At the end of the day 70% of our economy is based on consumption. If people aren’t buying, then businesses can’t be hiring. If business aren’t hiring, then people can’t be buying. So which needs to come first in this “chicken or the egg” dilemma? We believe the consumer needs to come first and then businesses will follow. Keynes described this predicament in 1936 as spontaneous optimism.
In a recession, government spending can help spur spontaneous optimism. However, it appears to have had little effect on our economy over the last three years. Outside of government spending Keynes would probably advocate for two additional solutions: a stable tax policy and a regulatory environment that allows businesses and consumers to make longer term plans. With the house and the senate controlled by different parties and a political polarization above 90% this doesn’t look likely.
M&A and IPO activity can be indicators of spontaneous optimism for businesses. Both of these events can inject more liquidity into our economy and suggest optimism from buyers. M&A activity has been fairly stagnant over the last few quarters and ventured-back IPO activity is at the lowest level in seven quarters according to Thomson Reuters and the National Venture Capital Association (NVCA).

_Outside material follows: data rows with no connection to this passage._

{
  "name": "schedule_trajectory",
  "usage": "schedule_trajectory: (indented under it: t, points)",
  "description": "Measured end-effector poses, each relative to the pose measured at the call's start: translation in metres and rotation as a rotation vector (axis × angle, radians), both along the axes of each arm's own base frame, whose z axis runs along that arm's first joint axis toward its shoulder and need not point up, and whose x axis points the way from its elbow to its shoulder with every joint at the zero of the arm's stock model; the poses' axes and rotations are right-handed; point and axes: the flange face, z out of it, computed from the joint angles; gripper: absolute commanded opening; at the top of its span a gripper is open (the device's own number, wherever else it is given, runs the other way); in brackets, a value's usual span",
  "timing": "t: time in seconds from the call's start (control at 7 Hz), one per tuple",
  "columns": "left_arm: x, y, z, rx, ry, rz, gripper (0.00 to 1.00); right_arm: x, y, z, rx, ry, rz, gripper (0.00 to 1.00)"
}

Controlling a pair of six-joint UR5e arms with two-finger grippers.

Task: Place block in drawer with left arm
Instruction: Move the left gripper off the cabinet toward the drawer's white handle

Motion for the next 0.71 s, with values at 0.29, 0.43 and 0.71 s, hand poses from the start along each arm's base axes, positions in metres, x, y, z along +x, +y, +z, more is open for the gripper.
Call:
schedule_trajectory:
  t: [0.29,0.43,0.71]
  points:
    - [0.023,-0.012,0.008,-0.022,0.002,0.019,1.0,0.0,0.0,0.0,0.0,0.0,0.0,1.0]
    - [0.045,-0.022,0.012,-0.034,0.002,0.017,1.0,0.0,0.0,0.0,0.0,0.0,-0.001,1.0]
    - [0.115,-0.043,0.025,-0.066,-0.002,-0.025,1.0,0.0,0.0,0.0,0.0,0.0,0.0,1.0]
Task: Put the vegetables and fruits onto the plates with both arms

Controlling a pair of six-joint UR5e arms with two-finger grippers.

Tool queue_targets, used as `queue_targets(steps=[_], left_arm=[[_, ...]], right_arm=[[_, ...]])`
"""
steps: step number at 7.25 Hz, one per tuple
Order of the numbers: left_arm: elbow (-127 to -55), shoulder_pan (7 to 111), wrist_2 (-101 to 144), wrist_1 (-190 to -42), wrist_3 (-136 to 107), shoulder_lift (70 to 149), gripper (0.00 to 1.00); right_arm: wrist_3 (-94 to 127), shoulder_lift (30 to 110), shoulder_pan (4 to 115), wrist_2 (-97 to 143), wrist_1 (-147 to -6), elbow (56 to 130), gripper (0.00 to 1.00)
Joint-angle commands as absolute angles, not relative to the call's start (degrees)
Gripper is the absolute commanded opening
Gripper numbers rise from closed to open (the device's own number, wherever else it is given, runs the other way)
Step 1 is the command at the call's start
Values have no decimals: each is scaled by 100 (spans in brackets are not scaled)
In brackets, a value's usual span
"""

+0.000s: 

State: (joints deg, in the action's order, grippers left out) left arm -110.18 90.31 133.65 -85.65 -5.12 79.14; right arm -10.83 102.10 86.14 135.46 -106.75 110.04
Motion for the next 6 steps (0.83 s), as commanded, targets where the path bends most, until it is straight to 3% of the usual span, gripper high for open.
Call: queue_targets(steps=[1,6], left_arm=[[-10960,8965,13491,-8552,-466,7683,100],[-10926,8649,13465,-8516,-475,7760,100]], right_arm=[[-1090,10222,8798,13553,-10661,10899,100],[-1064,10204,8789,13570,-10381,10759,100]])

For consumers, an expansion of credit and willingness to borrow can be early signs of spontaneous optimism. Unfortunately, according to the Federal Reserve, consumer credit decreased at an annual rate of 4.5% in August. This was first decrease in in consumer credit in nine months.
None of these look very optimistic. However, as W. Somerset Maugham (the best paid author of the 1930’s) said, “When things are at their worst, I find something always happens.” He probably knew a thing or two about spontaneous optimism.